# Assignment
Copy the lines below exactly. Start at the first and finish with the line containing "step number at".

# The data

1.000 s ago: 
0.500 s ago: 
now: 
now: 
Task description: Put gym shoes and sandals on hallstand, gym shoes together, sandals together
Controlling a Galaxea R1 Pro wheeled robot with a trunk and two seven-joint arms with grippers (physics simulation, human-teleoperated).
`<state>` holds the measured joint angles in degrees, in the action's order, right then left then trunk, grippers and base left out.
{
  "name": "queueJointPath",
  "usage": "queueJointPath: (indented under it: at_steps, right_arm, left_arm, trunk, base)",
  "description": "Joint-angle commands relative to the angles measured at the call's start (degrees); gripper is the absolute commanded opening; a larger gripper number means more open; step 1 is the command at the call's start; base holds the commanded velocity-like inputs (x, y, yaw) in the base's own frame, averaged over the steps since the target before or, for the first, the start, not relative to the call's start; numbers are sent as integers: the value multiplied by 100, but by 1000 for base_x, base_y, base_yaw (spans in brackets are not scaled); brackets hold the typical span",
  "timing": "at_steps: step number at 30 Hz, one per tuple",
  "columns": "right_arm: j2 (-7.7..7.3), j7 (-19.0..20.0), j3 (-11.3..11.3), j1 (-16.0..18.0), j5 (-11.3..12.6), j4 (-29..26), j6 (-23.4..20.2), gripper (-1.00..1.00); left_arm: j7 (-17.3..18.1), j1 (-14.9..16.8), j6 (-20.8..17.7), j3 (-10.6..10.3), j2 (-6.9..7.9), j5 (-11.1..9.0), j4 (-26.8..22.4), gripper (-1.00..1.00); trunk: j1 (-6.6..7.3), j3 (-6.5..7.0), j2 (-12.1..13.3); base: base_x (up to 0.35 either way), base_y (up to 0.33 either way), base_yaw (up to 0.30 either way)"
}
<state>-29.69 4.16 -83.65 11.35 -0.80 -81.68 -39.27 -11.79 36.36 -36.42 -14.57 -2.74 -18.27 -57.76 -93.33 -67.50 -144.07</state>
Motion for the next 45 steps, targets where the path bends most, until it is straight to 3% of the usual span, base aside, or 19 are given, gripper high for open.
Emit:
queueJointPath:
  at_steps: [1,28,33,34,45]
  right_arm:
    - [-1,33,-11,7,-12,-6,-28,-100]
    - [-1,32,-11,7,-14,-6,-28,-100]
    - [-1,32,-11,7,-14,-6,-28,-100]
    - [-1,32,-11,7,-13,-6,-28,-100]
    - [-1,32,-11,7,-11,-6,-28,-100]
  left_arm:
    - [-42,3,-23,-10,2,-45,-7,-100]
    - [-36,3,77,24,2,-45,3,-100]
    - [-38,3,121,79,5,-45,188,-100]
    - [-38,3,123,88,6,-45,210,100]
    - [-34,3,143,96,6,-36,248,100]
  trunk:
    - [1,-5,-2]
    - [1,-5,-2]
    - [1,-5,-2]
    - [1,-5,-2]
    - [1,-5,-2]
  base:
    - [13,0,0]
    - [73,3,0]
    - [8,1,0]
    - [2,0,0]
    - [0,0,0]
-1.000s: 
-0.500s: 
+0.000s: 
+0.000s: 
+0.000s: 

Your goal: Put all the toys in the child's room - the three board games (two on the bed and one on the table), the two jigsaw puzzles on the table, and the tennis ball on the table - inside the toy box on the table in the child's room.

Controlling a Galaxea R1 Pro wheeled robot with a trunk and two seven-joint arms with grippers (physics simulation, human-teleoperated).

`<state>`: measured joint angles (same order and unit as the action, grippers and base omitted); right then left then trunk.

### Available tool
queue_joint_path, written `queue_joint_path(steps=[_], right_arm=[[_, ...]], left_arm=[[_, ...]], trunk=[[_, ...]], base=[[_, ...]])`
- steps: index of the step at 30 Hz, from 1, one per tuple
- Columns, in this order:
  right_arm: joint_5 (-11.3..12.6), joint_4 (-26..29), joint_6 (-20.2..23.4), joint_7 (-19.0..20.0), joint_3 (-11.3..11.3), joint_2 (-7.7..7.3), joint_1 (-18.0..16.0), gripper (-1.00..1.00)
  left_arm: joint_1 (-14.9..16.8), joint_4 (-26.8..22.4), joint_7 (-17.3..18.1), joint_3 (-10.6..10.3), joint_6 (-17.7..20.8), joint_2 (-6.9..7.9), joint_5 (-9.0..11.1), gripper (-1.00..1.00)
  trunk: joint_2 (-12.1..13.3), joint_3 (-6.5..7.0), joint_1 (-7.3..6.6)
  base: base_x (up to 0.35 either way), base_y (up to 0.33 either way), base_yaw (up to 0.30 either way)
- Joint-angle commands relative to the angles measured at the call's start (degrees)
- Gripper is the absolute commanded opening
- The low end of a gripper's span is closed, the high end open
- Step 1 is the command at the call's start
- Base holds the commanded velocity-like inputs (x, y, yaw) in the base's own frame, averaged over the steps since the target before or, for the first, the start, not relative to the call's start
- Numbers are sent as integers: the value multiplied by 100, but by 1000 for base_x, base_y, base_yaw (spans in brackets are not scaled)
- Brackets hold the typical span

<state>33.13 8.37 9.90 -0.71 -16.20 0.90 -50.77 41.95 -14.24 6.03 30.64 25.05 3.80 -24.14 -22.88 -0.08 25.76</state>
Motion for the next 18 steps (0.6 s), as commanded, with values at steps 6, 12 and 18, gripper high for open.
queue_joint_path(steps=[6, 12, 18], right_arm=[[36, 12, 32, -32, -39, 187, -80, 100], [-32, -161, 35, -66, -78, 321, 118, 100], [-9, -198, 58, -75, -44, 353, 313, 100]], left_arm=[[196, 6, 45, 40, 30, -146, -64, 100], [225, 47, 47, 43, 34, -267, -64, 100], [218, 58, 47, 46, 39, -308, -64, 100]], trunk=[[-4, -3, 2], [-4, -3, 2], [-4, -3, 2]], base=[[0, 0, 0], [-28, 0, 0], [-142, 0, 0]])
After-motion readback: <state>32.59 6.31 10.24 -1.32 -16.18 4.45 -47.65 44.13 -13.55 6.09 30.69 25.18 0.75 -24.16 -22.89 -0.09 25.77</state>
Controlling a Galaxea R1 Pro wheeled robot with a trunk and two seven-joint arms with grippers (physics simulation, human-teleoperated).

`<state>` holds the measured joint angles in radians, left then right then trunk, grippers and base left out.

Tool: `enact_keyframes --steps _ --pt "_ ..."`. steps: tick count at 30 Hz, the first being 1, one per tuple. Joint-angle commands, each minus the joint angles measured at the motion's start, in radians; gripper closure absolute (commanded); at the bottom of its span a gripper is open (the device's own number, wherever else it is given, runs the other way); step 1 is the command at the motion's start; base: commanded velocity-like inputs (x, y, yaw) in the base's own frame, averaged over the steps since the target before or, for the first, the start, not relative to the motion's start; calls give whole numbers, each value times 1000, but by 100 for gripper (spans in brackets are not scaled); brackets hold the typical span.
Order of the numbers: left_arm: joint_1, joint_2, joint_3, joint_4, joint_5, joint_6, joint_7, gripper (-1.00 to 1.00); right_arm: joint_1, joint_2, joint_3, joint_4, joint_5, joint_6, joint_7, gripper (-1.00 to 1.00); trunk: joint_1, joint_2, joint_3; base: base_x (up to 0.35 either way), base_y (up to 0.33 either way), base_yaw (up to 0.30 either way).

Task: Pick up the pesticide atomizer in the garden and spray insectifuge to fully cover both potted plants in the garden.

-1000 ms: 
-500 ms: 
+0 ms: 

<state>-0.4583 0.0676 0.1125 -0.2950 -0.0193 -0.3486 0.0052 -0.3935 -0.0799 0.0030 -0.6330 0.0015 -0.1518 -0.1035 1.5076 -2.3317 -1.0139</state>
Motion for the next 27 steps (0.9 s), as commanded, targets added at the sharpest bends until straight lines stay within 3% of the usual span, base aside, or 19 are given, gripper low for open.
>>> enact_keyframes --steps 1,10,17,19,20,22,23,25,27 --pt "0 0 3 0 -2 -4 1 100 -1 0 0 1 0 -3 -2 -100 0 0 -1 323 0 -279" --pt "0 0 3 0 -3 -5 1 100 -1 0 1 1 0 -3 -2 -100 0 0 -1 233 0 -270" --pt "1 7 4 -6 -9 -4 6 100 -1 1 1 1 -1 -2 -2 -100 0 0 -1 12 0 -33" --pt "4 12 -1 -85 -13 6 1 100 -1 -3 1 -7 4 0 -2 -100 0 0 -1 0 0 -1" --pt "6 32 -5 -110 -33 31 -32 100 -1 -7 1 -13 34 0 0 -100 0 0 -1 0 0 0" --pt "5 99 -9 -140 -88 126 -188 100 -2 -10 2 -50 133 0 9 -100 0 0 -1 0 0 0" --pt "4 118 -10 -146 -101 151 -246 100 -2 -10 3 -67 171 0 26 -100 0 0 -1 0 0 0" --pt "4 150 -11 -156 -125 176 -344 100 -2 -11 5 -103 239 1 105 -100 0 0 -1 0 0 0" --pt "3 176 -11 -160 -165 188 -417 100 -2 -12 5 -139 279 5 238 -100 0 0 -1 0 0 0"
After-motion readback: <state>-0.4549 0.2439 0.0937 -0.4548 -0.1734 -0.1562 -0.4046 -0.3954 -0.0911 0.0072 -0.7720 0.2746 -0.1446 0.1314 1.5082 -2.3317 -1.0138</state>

# Your response
1.000 s ago: 
0.500 s ago: 
now: 
now: 
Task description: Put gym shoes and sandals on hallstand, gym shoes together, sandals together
Controlling a Galaxea R1 Pro wheeled robot with a trunk and two seven-joint arms with grippers (physics simulation, human-teleoperated).
`<state>` holds the measured joint angles in degrees, in the action's order, right then left then trunk, grippers and base left out.
{
  "name": "queueJointPath",
  "usage": "queueJointPath: (indented under it: at_steps, right_arm, left_arm, trunk, base)",
  "description": "Joint-angle commands relative to the angles measured at the call's start (degrees); gripper is the absolute commanded opening; a larger gripper number means more open; step 1 is the command at the call's start; base holds the commanded velocity-like inputs (x, y, yaw) in the base's own frame, averaged over the steps since the target before or, for the first, the start, not relative to the call's start; numbers are sent as integers: the value multiplied by 100, but by 1000 for base_x, base_y, base_yaw (spans in brackets are not scaled); brackets hold the typical span",
  "timing": "at_steps: step number at 30 Hz, one per tuple",

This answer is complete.